● **PROBLEM TO SOLVE**: Within the listing below, please copy exactly the lines between the line holding "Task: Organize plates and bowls" and the line holding "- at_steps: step", inclusive.

-*-

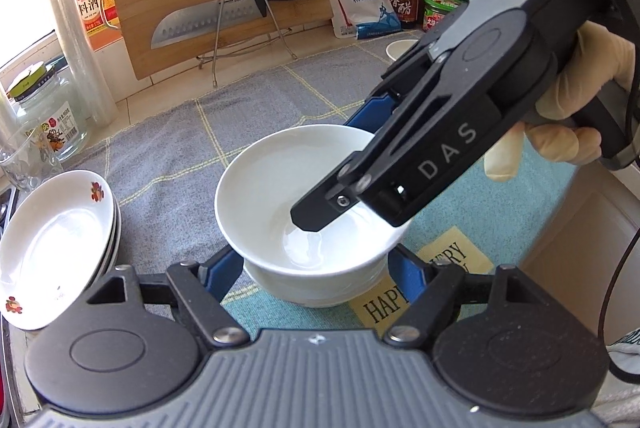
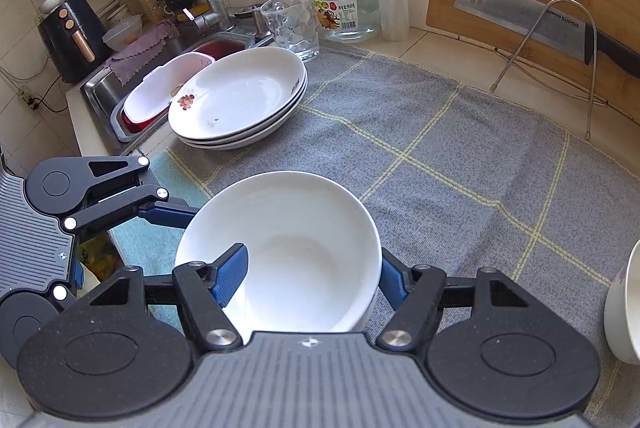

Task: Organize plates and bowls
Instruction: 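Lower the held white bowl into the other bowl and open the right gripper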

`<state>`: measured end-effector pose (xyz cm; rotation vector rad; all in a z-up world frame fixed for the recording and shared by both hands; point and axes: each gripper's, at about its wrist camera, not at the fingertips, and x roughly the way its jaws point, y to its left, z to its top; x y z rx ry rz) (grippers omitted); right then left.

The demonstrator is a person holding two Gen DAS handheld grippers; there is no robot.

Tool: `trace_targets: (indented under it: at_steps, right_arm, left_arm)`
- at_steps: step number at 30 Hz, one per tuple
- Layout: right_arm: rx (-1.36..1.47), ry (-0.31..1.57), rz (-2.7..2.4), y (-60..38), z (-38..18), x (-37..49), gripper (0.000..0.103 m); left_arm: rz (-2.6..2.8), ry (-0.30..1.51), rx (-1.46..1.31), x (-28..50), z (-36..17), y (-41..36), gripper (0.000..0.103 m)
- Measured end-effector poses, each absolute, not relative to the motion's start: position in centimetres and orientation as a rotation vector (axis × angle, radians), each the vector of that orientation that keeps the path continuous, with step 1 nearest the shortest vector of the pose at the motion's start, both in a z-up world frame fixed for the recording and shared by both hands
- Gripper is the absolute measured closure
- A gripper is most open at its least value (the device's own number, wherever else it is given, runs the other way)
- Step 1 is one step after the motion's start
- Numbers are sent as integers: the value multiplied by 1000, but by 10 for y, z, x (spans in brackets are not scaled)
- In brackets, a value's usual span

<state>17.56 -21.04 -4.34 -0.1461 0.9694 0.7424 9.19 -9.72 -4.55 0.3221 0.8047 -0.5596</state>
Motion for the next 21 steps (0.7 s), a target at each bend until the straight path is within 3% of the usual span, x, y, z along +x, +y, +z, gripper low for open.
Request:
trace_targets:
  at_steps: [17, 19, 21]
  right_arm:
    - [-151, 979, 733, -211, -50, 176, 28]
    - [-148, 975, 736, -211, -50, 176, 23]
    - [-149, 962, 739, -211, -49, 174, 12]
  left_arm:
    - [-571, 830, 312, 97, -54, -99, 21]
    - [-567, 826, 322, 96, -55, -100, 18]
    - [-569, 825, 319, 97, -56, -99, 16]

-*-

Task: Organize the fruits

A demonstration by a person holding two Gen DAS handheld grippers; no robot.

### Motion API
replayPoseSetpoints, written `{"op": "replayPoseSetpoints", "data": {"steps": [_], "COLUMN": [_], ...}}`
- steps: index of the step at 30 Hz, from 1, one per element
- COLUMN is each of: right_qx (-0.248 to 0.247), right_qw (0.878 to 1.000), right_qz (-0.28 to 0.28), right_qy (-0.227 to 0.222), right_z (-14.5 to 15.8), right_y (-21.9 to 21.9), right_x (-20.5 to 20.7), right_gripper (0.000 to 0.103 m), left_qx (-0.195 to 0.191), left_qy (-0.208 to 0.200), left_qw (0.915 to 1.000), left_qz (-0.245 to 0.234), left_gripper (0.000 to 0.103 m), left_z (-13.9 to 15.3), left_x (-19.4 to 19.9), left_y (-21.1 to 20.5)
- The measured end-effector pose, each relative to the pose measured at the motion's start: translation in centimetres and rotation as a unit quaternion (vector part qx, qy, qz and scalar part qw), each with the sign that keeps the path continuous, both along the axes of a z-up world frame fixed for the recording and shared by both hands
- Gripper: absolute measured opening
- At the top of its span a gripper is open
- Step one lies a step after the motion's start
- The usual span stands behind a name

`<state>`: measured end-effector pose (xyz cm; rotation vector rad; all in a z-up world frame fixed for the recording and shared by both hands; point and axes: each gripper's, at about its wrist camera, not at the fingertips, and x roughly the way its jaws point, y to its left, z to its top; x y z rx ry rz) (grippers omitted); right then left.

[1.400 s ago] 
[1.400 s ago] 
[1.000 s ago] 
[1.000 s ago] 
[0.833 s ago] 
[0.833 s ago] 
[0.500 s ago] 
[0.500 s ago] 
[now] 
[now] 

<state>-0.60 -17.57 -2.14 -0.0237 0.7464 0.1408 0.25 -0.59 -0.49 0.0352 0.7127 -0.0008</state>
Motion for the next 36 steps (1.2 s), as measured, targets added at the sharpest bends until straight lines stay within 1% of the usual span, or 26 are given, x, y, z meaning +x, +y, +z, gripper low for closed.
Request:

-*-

● **SOLVED EXERCISE**:
Task: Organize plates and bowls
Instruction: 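Lower the held white bowl into the other bowl and open the right gripper
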
`<state>`: measured end-effector pose (xyz cm; rotation vector rad; all in a z-up world frame fixed for the recording and shared by both hands; point and axes: each gripper's, at about its wrist camera, not at the fingertips, and x roughly the way its jaws point, y to its left, z to its top; x y z rx ry rz) (grippers omitted); right then left.

The demonstrator is a person holding two Gen DAS handheld grippers; there is no robot.

Tool: `trace_targets: (indented under it: at_steps, right_arm, left_arm)`
- at_steps: step number at 30 Hz, one per tuple

This output requires nothing further.